When he could no longer hear Sosia’s angry footsteps, he shut the door to the archives once more. For good measure, he barred it behind him. Then he went back to looking for the parchments from Durdevatz.
He searched on and off for four days, and finally found them by accident. If he had told Sosia about that, she would either have laughed at him or rolled her eyes in despair. He’d forgotten he’d put the parchments in a stout wooden box to keep them safe. How many times had he walked past it without paying it any mind? More than he wanted to think about—he was sure of that. If he hadn’t barked his knuckles on a corner of the box, he might never have found the documents at all.
That moment of sudden, unexpected pain made him take a long, reproachful look at the box. When he recognized it, he still felt reproachful—self-reproachful. After all that searching—and after its ludicrous end—he was almost afraid to look at the parchments. If they turned out to be worthless or dull, how could he stand it?
Of course, if he didn’t look at them, why had he gone to all the trouble of finding them? After rubbing his hand, he carried the box over to the table where he’d written most of How to Be a King. When he opened the box, he started to laugh. The Chernagors had made him happy with some of the cheapest presents ever given to a King of Avornis—a pair of moncats, a pair of monkeys, and a pile of documents dug out of a decrepit cathedral. For all he knew, merchants in the north country laughed whenever they heard his name.

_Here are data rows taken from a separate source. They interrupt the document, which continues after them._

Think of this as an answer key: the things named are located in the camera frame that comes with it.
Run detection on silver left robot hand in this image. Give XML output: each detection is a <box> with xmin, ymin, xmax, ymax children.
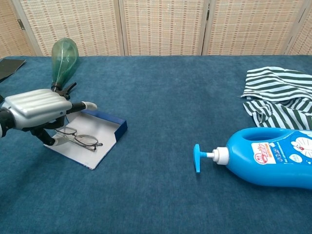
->
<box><xmin>0</xmin><ymin>88</ymin><xmax>98</xmax><ymax>147</ymax></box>

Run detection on thin-framed eyeglasses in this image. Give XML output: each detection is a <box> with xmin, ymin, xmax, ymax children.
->
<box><xmin>55</xmin><ymin>126</ymin><xmax>103</xmax><ymax>152</ymax></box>

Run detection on blue and white box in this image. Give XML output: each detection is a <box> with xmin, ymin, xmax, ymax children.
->
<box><xmin>43</xmin><ymin>109</ymin><xmax>128</xmax><ymax>170</ymax></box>

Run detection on dark object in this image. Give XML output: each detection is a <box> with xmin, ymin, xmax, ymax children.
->
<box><xmin>0</xmin><ymin>59</ymin><xmax>27</xmax><ymax>104</ymax></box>

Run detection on green plastic spray bottle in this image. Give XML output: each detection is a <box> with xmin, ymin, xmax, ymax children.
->
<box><xmin>51</xmin><ymin>38</ymin><xmax>80</xmax><ymax>99</ymax></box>

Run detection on blue velvet tablecloth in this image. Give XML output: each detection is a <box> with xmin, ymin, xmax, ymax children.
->
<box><xmin>0</xmin><ymin>55</ymin><xmax>312</xmax><ymax>234</ymax></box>

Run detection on woven bamboo folding screen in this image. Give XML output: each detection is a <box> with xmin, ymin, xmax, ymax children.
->
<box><xmin>0</xmin><ymin>0</ymin><xmax>312</xmax><ymax>57</ymax></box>

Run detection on blue pump detergent bottle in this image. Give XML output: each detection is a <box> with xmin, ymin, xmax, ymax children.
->
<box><xmin>194</xmin><ymin>127</ymin><xmax>312</xmax><ymax>190</ymax></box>

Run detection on green white striped cloth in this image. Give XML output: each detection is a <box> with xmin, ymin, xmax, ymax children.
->
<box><xmin>240</xmin><ymin>68</ymin><xmax>312</xmax><ymax>130</ymax></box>

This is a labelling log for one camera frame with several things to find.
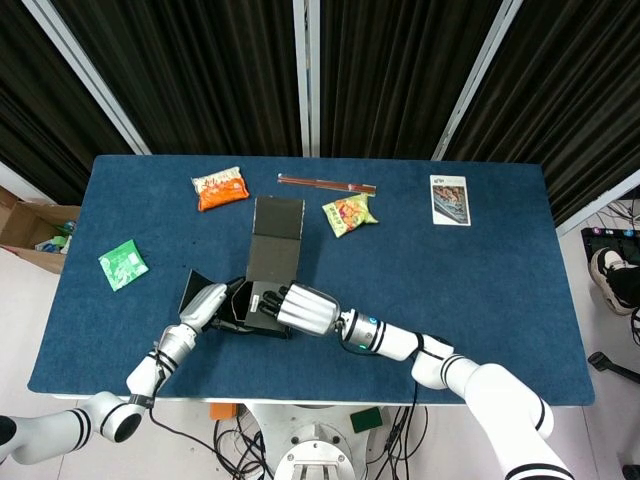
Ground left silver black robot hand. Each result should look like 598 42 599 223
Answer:
178 278 251 334

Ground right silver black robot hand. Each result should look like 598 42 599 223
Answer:
257 282 343 337

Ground black cardboard folding box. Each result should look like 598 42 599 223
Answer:
179 195 307 340

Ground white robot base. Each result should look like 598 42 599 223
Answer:
244 402 386 480

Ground green sachet packet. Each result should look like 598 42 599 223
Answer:
97 238 150 293

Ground yellow green snack packet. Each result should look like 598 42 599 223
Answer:
321 192 380 239

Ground orange snack packet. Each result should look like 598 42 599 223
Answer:
191 167 250 213

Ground dark green block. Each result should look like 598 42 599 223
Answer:
349 407 384 435

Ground wrapped red brown chopsticks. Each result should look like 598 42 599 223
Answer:
277 172 379 196

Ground blue table mat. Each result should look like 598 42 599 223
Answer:
27 153 596 405

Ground crumpled plastic packaging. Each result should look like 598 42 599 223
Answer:
34 219 76 256

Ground white picture card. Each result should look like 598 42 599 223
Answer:
429 173 474 227

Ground brown cardboard carton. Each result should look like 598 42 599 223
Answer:
0 185 81 275

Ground dark pleated curtain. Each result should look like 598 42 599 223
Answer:
318 0 501 161
0 0 136 206
49 0 304 157
444 0 640 226

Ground black and white sneaker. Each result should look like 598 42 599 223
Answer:
589 247 636 316

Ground black trouser leg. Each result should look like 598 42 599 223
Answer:
612 264 640 309

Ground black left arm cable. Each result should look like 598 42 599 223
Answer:
144 349 266 480

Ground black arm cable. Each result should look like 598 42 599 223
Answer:
144 349 266 480
405 334 456 451

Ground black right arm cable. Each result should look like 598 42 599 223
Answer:
405 334 456 451

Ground tangled black cable bundle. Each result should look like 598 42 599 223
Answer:
212 414 276 480
367 404 431 480

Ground white frame post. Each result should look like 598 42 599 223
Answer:
292 0 321 159
432 0 524 161
0 159 54 206
22 0 152 156
556 168 640 237

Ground thin black floor cables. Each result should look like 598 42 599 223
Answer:
597 199 640 234

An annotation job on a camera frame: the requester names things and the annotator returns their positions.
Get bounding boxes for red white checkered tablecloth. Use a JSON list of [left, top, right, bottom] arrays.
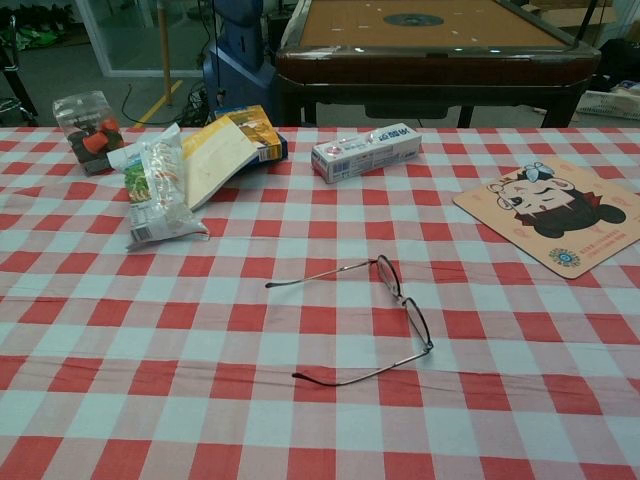
[[0, 125, 640, 480]]

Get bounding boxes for black metal stand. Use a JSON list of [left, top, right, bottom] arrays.
[[0, 14, 39, 126]]

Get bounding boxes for thin black metal eyeglasses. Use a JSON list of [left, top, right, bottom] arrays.
[[264, 253, 435, 389]]

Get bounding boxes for yellow wooden pole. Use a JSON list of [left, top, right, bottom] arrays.
[[157, 0, 174, 107]]

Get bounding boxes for yellow white paperback book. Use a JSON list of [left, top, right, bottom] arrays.
[[180, 118, 261, 211]]

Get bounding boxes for white plastic basket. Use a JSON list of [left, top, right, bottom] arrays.
[[577, 89, 640, 120]]

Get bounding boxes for white toothpaste box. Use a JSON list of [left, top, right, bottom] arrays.
[[310, 122, 420, 185]]

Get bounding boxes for blue machine base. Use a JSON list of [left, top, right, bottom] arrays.
[[202, 0, 276, 119]]

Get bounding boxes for clear plastic toy box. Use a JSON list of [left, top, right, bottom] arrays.
[[52, 89, 126, 177]]

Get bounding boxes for orange blue cardboard box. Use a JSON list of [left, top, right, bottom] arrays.
[[213, 103, 290, 164]]

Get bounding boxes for cartoon girl mouse pad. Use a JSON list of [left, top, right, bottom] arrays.
[[451, 155, 640, 281]]

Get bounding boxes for clear white snack bag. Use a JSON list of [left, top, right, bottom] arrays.
[[106, 123, 210, 253]]

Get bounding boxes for brown mahjong table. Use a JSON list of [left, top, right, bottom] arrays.
[[273, 0, 602, 129]]

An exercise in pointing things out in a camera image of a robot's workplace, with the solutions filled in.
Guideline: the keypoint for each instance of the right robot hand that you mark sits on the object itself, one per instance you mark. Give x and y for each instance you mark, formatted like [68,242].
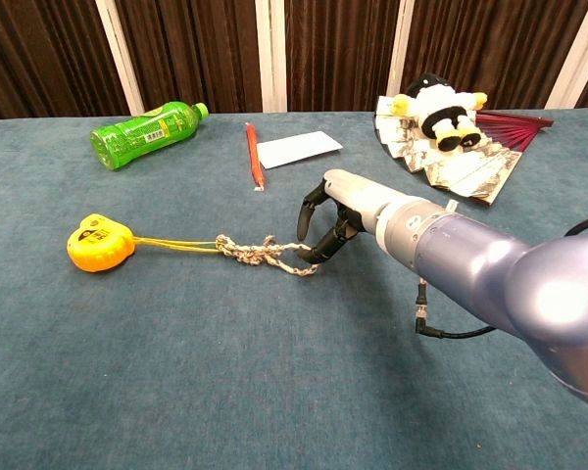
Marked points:
[357,196]

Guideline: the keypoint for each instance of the white frame post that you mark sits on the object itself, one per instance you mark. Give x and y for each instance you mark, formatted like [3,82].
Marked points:
[122,63]
[271,54]
[399,49]
[575,54]

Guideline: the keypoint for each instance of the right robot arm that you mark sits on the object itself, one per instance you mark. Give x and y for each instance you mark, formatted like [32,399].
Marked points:
[495,274]

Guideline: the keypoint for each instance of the blue table cloth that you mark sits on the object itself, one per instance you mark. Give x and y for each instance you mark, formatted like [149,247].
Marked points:
[225,382]

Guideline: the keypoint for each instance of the black and white plush toy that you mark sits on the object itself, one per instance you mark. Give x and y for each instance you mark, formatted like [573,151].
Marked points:
[441,105]

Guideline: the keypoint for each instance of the green plastic drink bottle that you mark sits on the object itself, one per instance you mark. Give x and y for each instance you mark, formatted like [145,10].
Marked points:
[137,134]

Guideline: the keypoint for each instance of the dark brown curtain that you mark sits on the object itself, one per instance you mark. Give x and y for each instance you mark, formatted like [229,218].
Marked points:
[196,54]

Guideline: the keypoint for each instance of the white rectangular card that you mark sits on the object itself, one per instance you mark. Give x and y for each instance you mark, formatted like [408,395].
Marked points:
[299,148]

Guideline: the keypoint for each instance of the printed paper folding fan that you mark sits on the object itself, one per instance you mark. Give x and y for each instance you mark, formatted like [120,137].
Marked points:
[470,171]

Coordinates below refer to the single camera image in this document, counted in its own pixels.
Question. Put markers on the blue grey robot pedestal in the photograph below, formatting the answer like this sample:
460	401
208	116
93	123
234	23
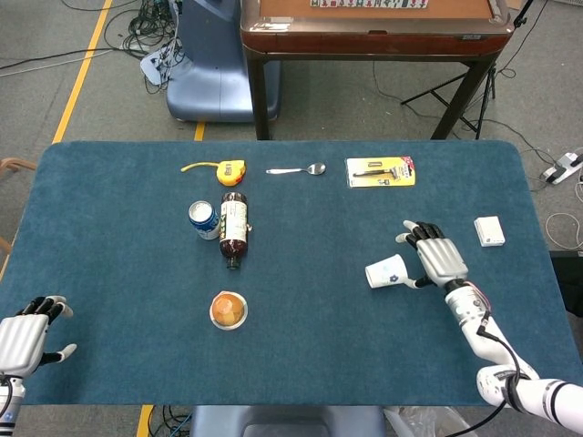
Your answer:
214	82

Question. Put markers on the yellow tape measure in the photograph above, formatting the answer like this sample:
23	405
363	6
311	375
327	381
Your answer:
230	172

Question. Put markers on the blue white drink can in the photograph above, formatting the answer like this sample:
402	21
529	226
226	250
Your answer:
205	223

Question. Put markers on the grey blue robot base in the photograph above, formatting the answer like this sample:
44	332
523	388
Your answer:
287	421

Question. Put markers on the blue table cloth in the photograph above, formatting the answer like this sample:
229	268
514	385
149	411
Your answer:
319	355

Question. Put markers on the metal spoon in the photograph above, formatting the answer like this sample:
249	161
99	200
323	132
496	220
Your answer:
316	169

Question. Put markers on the black tripod stand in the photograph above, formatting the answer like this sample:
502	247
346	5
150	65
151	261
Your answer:
491	84

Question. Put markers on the face-up mahjong tile row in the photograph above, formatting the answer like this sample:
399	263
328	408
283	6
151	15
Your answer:
369	3

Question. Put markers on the orange fruit jelly cup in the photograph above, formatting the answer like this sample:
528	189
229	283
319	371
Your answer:
228	309

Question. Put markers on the brown tea bottle white label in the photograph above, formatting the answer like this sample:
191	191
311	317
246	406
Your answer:
233	218

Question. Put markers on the white floral paper cup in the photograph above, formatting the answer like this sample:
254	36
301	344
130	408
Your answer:
385	271

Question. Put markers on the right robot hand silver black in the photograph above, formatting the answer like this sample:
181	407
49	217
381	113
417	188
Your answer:
442	261

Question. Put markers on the white power strip with plugs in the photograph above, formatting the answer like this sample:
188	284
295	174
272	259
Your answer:
157	64

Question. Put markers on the razor in yellow blister pack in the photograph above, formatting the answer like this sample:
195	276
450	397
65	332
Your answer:
401	179

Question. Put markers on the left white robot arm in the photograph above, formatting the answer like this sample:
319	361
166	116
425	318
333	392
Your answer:
9	400

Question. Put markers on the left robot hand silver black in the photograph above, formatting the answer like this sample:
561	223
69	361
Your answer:
23	341

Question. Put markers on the clear plastic bag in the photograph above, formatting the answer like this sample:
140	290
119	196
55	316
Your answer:
423	423

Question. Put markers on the brown mahjong table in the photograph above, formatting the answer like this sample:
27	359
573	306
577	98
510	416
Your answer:
364	45

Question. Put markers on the small white card box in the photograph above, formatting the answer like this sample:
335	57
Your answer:
489	231

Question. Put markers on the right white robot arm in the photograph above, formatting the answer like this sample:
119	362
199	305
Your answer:
492	346

He didn’t care. Happiness and having enough money weren’t the same thing. He’d been happy enough even at times when Grus squeezed him hardest. That money and happiness weren’t the same thing didn’t mean happiness had nothing to do with money. Lanius’ intuition, though, didn’t reach that far.
The first few parchments he unrolled and read had to do with the cathedral, not with anything that went on inside it. They included a letter from the yellow-robed high-hallow then presiding in the building asking a long-dead King of Avornis for funds to repair it and add to its mosaic decoration. The letter had come to the capital and gone back to what was then Argithea, not Durdevatz, with the king’s scribbled comment and signature below it. We are not made of silver, the sovereign had written. If the projects are worthy, surely your townsfolk will support them. If they are not, all the silver in the world will not make them so.
Lanius studied that with considerable admiration, “I couldn’t have put it better myself,” he murmured. He studied the response until he’d memorized it. He could think of so many places to use it.…
Other documents told him more about the history of Argithea than he’d ever known before. Some of them talked about the Chernagors as sea raiders. Up until then, he’d seen only a couple of parchments like that. They proved Argithea hadn’t been the first town along the coast of the Northern Sea to fall to the Chernagors. Lanius tried to remember whether he’d known that before. Try as he would, he couldn’t be sure.
More appeals—for money and for aid—to the capital followed, from the city governor and from the high-ranking priest at the cathedral. Only one of them had any sort of reply. A relieving force is on the way, the answer said. Hold out until it arrives.
There were no more letters in Avornan after the date of that one. The messenger bringing the answer must have managed to slip through the besieging Chernagors; Lanius had read elsewhere that they hadn’t been polished at the art of taking cities. Polished or not, though, they’d surely taken Argithea before the promised relieving force arrived. They must have kept the Avornans from recapturing the town, too. From then on, the history of Argithea ended and that of Durdevatz began.
One parchment still sat at the bottom of the box. Lanius pulled it out as much from a sense of duty as for any other reason. Since he was going through the documents, he thought he ought to go through all of them. He didn’t expect anything more interesting or exciting than what he’d already found.